ALDH3B2 is a gene that encodes for a member of the aldehyde dehydrogenase (ALDH) superfamily. These enzymes are involved in the detoxification of aldehydes, which are produced during various metabolic processes and from environmental sources. Specifically, ALDH3B2 encodes aldehyde dehydrogenase 3 family, member B2.

Function:

ALDH3B2 plays a role in the oxidation of a wide range of aliphatic and aromatic aldehydes. It exhibits broad substrate specificity, meaning it can act on a variety of different aldehyde molecules. The enzyme catalyzes the NAD+-dependent oxidation of aldehydes to their corresponding carboxylic acids. This detoxification process is crucial for preventing the accumulation of toxic aldehydes in the body.

Location:

In humans, the ALDH3B2 gene is located on chromosome 11q23.3.

Clinical Significance:

Mutations in the ALDH3B2 gene have been associated with certain inherited metabolic disorders. For example, some mutations have been linked to Sjogren-Larsson Syndrome (SLS) in certain populations, though mutations in ALDH3A2 are the primary cause of SLS. Studies suggest that ALDH3B2 can compensate for loss of ALDH3A2 activity to some degree in the context of SLS. Loss-of-function mutations can lead to reduced enzyme activity, resulting in the build-up of specific aldehydes in tissues and fluids.
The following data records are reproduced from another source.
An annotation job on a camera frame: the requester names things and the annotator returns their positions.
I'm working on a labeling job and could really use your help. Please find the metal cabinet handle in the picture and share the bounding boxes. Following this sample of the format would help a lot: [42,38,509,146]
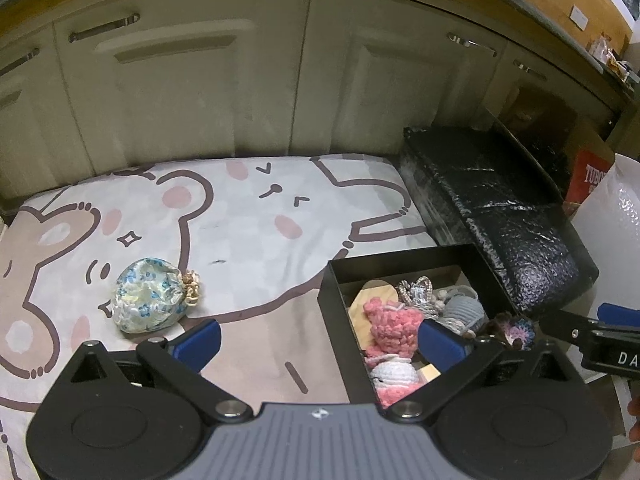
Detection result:
[512,59,549,82]
[447,32,499,59]
[0,48,40,77]
[68,12,141,44]

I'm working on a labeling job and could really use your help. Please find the round wooden piece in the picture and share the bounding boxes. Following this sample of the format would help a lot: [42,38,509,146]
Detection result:
[347,280,402,352]

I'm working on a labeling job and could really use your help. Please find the black bubble-wrapped package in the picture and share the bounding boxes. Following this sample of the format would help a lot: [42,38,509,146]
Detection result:
[402,125,600,319]

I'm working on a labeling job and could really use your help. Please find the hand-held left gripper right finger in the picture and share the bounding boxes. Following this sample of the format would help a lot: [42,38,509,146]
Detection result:
[387,317,585,421]

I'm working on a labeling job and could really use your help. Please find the black box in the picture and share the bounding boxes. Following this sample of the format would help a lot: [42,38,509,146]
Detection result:
[317,243,540,407]

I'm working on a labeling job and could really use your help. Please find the white pink crochet toy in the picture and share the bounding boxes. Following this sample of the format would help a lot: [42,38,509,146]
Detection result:
[366,355,427,409]

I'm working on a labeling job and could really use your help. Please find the cream cabinet door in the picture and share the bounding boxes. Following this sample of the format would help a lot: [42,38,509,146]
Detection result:
[0,24,102,203]
[52,0,314,177]
[300,0,507,162]
[487,40,621,161]

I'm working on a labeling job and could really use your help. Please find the silver braided ornament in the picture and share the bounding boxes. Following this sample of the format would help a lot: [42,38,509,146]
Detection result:
[397,277,442,319]

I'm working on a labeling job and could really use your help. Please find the printed cartoon blanket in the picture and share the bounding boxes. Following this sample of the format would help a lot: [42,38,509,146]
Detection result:
[0,154,442,480]

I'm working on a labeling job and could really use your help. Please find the person's right hand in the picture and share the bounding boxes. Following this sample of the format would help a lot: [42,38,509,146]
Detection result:
[628,396,640,464]

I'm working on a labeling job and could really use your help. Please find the cardboard flap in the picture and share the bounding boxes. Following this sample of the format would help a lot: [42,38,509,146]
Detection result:
[570,117,619,166]

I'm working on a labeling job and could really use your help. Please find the floral fabric pouch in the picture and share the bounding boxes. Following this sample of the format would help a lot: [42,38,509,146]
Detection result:
[109,257,204,335]

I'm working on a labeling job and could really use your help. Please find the red box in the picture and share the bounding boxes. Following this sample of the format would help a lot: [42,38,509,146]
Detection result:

This can manifest as various symptoms, depending on the specific mutation and the aldehydes that accumulate.

Protein Structure:

The ALDH3B2 protein is a homotetramer, meaning it is composed of four identical subunits. Each subunit contains a catalytic domain responsible for the enzymatic activity. The structure is similar to other aldehyde dehydrogenases, featuring a conserved NAD+ binding site and a catalytic cysteine residue involved in the oxidation reaction.

Further Research:

Research continues to investigate the specific roles of ALDH3B2 in various metabolic pathways and its contribution to human health and disease. Ongoing studies are aimed at identifying additional genetic variants that may impact ALDH3B2 activity and determining the functional consequences of these variants. Understanding the precise role of ALDH3B2 is important for developing potential therapeutic interventions for associated metabolic disorders.